### AIM OF THE TASK
Could you restate the data below word for word, without its pictures?

□ □ □ □ □ □ □

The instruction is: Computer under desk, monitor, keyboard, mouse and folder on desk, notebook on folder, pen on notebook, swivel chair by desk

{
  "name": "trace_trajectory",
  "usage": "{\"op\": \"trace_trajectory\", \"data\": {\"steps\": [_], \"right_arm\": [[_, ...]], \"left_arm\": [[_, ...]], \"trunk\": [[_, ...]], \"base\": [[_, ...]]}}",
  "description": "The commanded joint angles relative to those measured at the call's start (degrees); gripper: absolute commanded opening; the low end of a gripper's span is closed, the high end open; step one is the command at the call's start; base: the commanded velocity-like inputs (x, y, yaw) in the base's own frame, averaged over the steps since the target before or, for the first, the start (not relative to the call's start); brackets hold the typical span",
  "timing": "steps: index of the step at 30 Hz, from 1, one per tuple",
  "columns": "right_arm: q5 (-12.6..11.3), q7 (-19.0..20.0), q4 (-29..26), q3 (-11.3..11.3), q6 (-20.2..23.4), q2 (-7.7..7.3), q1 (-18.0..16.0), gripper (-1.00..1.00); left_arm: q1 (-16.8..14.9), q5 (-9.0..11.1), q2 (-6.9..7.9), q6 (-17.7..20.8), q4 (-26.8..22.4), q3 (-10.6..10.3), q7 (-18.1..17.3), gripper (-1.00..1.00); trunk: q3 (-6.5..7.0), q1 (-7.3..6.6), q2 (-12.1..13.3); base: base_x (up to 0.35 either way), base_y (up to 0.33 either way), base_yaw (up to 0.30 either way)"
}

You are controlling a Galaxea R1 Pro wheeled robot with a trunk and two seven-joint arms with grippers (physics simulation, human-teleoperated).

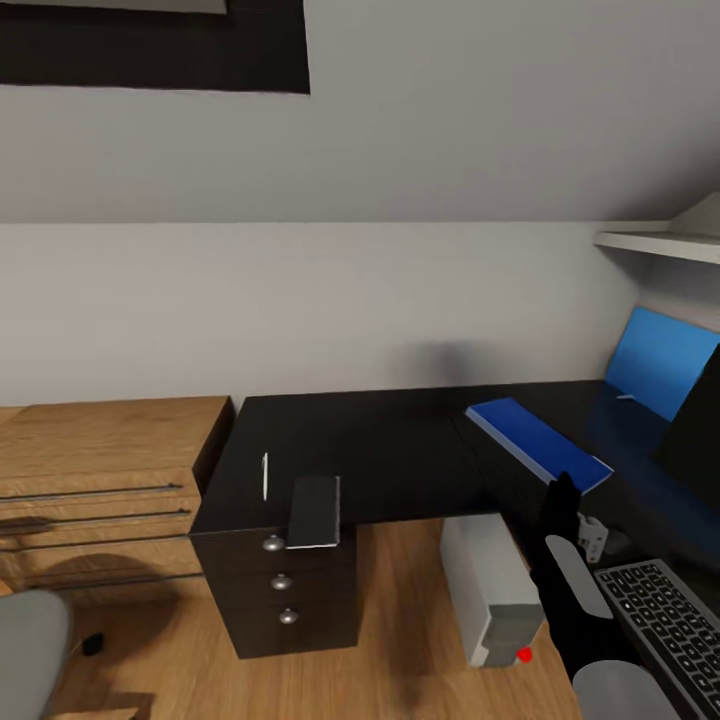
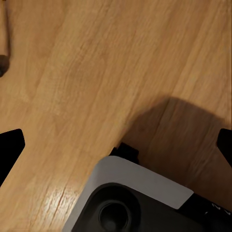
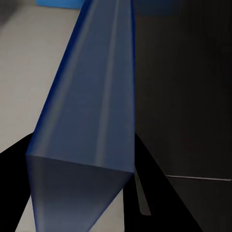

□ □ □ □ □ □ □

### YOUR RESPONSE
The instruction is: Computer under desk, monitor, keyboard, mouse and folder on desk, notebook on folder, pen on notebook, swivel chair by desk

{
  "name": "trace_trajectory",
  "usage": "{\"op\": \"trace_trajectory\", \"data\": {\"steps\": [_], \"right_arm\": [[_, ...]], \"left_arm\": [[_, ...]], \"trunk\": [[_, ...]], \"base\": [[_, ...]]}}",
  "description": "The commanded joint angles relative to those measured at the call's start (degrees); gripper: absolute commanded opening; the low end of a gripper's span is closed, the high end open; step one is the command at the call's start; base: the commanded velocity-like inputs (x, y, yaw) in the base's own frame, averaged over the steps since the target before or, for the first, the start (not relative to the call's start); brackets hold the typical span",
  "timing": "steps: index of the step at 30 Hz, from 1, one per tuple",
  "columns": "right_arm: q5 (-12.6..11.3), q7 (-19.0..20.0), q4 (-29..26), q3 (-11.3..11.3), q6 (-20.2..23.4), q2 (-7.7..7.3), q1 (-18.0..16.0), gripper (-1.00..1.00); left_arm: q1 (-16.8..14.9), q5 (-9.0..11.1), q2 (-6.9..7.9), q6 (-17.7..20.8), q4 (-26.8..22.4), q3 (-10.6..10.3), q7 (-18.1..17.3), gripper (-1.00..1.00); trunk: q3 (-6.5..7.0), q1 (-7.3..6.6), q2 (-12.1..13.3); base: base_x (up to 0.35 either way), base_y (up to 0.33 either way), base_yaw (up to 0.30 either way)"
}

You are controlling a Galaxea R1 Pro wheeled robot with a trunk and two seven-joint arms with grippers (physics simulation, human-teleoperated).

For this exercise, nothing further remains to be done.